I’m building a game for the Gear VR, so it needs to render twice and hit 60fps on a Samsung Note 4. I’m running into performance trouble, and I’m posting here since I think the problem might extend to mobile projects in general.
I’m trying to build a game that involves a lot of small, simple objects in view at once. Mindful of the performance limitations of mobile VR development, I started out by building a stress test scene. So far, it seems that having large numbers of rendered objects in the scene is a huge performance killer. My current test involves 2000 trivial quads (1k per eye). Even though this involves only 8k vertices, and even when they’re all batched into a couple of draw calls (either dynamically or statically), this is enough to bring the framerate well below 60FPS.
So: Is it common for ~2k objects to drag down performance like this, even if they’re trivial and fully batched?

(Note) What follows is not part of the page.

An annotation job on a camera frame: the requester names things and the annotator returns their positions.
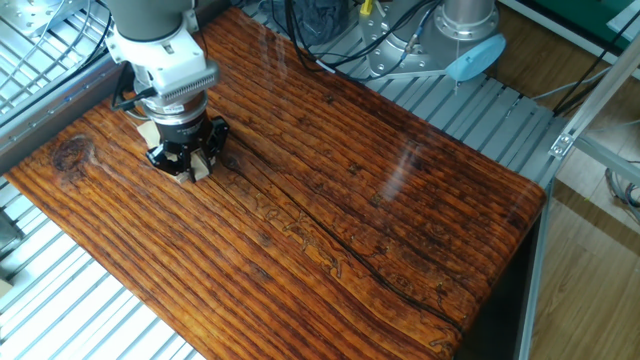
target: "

If that’s just a limitation of Unity on the Note 4, I’ll deal with it, but this strikes me as weird. Especially because I can have much more geometric complexity, and many more draw calls, and still run fast! So I’m thinking/hoping/praying that there’s something wrong, and this problem might just go away after a quick fix.
I’ve already checked most of the more obvious potential culprits. The scene has no extraneous elements, the shaders are simple, the Quality Settings are correct, and the dev software is up-to-date (Unity 4.6.3f1, Mobile SDK 0.5.0, Oculus Runtime 0.5.0.1). The profiler shows that the biggest problem is the CPU rendering time (and also that I’m running into the Gfx.WaitForPresent problem discussed in this thread). I’ve also noticed that the reported framerate tends to be at 30fps or 60fps without much time in-between, almost as if it’s trying to V-Sync, even though that’s definitely disabled in the settings.
Here’s a screenshot of the profiler results. Note the 2000 calls to FFWD Lights, even though the scene only includes unlit materials. (Is that normal?)
Also, a single-camera screenshot of the stress test itself (note that fill rate shouldn’t be a problem here) and a__nother of the Oculus Remote Monitor__ (not sure how to read this info, really).
If I just needed to render quads, I’d happily combine them into a single mesh (which works fine) and call it a day, but unfortunately this is just a stand-in for more complex moving objects that can’t be combined. Halp!